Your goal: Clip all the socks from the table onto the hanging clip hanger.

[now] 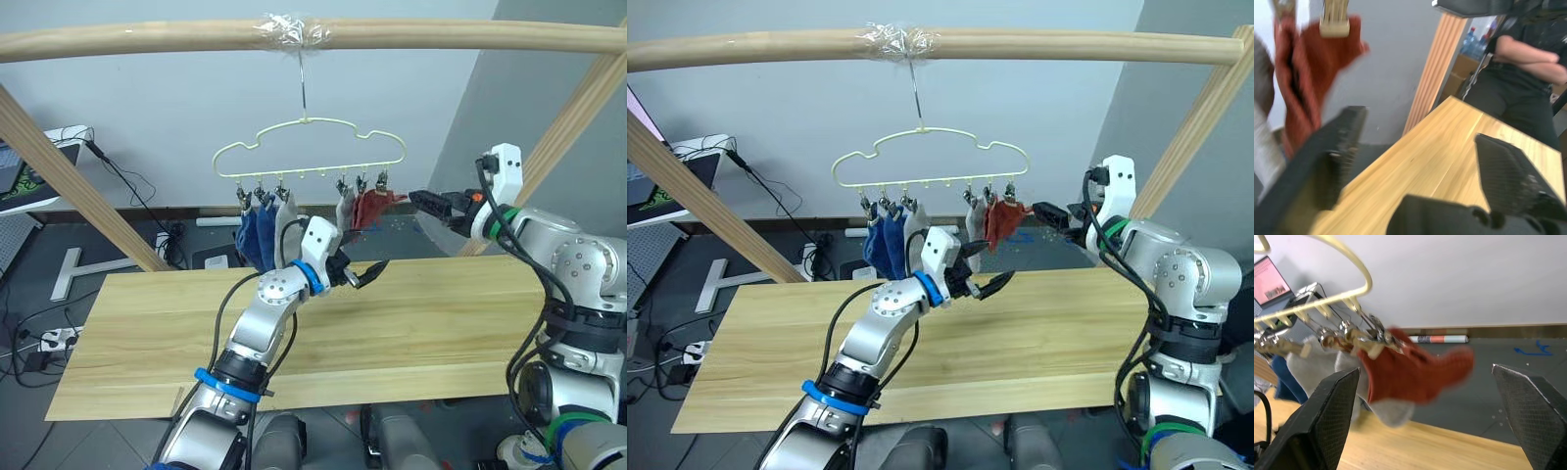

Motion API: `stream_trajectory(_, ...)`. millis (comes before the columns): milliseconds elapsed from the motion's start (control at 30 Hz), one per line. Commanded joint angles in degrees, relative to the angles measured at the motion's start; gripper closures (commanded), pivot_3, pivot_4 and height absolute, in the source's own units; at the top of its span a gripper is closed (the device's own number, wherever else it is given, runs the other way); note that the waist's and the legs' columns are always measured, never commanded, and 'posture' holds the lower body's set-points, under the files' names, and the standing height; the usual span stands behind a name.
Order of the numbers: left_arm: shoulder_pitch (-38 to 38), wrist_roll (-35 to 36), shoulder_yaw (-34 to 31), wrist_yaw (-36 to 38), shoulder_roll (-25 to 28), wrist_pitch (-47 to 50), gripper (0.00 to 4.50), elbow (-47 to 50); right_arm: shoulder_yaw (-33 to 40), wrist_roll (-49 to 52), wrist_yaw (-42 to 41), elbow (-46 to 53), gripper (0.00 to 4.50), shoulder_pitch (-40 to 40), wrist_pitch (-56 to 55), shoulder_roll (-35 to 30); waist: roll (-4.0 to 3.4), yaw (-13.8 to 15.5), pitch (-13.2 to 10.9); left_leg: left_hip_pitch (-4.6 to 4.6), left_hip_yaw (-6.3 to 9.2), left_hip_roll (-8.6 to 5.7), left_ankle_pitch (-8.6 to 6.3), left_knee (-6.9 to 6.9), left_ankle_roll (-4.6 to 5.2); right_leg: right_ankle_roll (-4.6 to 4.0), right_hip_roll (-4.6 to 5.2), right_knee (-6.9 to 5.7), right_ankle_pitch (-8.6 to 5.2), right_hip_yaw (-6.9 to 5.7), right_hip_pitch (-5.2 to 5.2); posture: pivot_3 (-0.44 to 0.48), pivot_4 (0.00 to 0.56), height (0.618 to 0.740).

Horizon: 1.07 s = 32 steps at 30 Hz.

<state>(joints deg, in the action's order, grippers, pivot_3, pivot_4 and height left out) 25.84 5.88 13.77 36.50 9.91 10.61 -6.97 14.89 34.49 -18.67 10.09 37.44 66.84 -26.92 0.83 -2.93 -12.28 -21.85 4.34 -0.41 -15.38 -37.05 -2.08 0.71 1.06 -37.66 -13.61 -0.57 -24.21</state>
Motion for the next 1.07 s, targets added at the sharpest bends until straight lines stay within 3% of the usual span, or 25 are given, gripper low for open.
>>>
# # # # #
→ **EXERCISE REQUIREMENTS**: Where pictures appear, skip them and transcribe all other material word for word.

→ **TASK ANSWER**:
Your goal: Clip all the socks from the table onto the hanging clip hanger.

[now] 

Motion API: `stream_trajectory(_, ...)`. millis (comes before the columns): milliseconds elapsed from the motion's start (control at 30 Hz), one per line. Commanded joint angles in degrees, relative to the angles measured at the motion's start; gripper closures (commanded), pivot_3, pivot_4 and height absolute, in the source's own units; at the top of its span a gripper is closed (the device's own number, wherever else it is given, runs the other way); note that the waist's and the legs' columns are always measured, never commanded, and 'posture' holds the lower body's set-points, under the files' names, and the standing height; the usual span stands behind a name.
Order of the numbers: left_arm: shoulder_pitch (-38 to 38), wrist_roll (-35 to 36), shoulder_yaw (-34 to 31), wrist_yaw (-36 to 38), shoulder_roll (-25 to 28), wrist_pitch (-47 to 50), gripper (0.00 to 4.50), elbow (-47 to 50); right_arm: shoulder_yaw (-33 to 40), wrist_roll (-49 to 52), wrist_yaw (-42 to 41), elbow (-46 to 53), gripper (0.00 to 4.50), shoulder_pitch (-40 to 40), wrist_pitch (-56 to 55), shoulder_roll (-35 to 30); waist: roll (-4.0 to 3.4), yaw (-13.8 to 15.5), pitch (-13.2 to 10.9); left_leg: left_hip_pitch (-4.6 to 4.6), left_hip_yaw (-6.3 to 9.2), left_hip_roll (-8.6 to 5.7), left_ankle_pitch (-8.6 to 6.3), left_knee (-6.9 to 6.9), left_ankle_roll (-4.6 to 5.2); right_leg: right_ankle_roll (-4.6 to 4.0), right_hip_roll (-4.6 to 5.2), right_knee (-6.9 to 5.7), right_ankle_pitch (-8.6 to 5.2), right_hip_yaw (-6.9 to 5.7), right_hip_pitch (-5.2 to 5.2); posture: pivot_3 (-0.44 to 0.48), pivot_4 (0.00 to 0.56), height (0.618 to 0.740).

Horizon: 1.07 s = 32 steps at 30 Hz.

<state>(joints deg, in the action's order, grippers, pivot_3, pivot_4 and height left out) 25.84 5.88 13.77 36.50 9.91 10.61 -6.97 14.89 34.49 -18.67 10.09 37.44 66.84 -26.92 0.83 -2.93 -12.28 -21.85 4.34 -0.41 -15.38 -37.05 -2.08 0.71 1.06 -37.66 -13.61 -0.57 -24.21</state>
Motion for the next 1.07 s, targets added at the sharpest bends until straight lines stay within 3% of the usual span, or 25 are given, gripper low for open.
>>>

Nothing else belongs to this answer.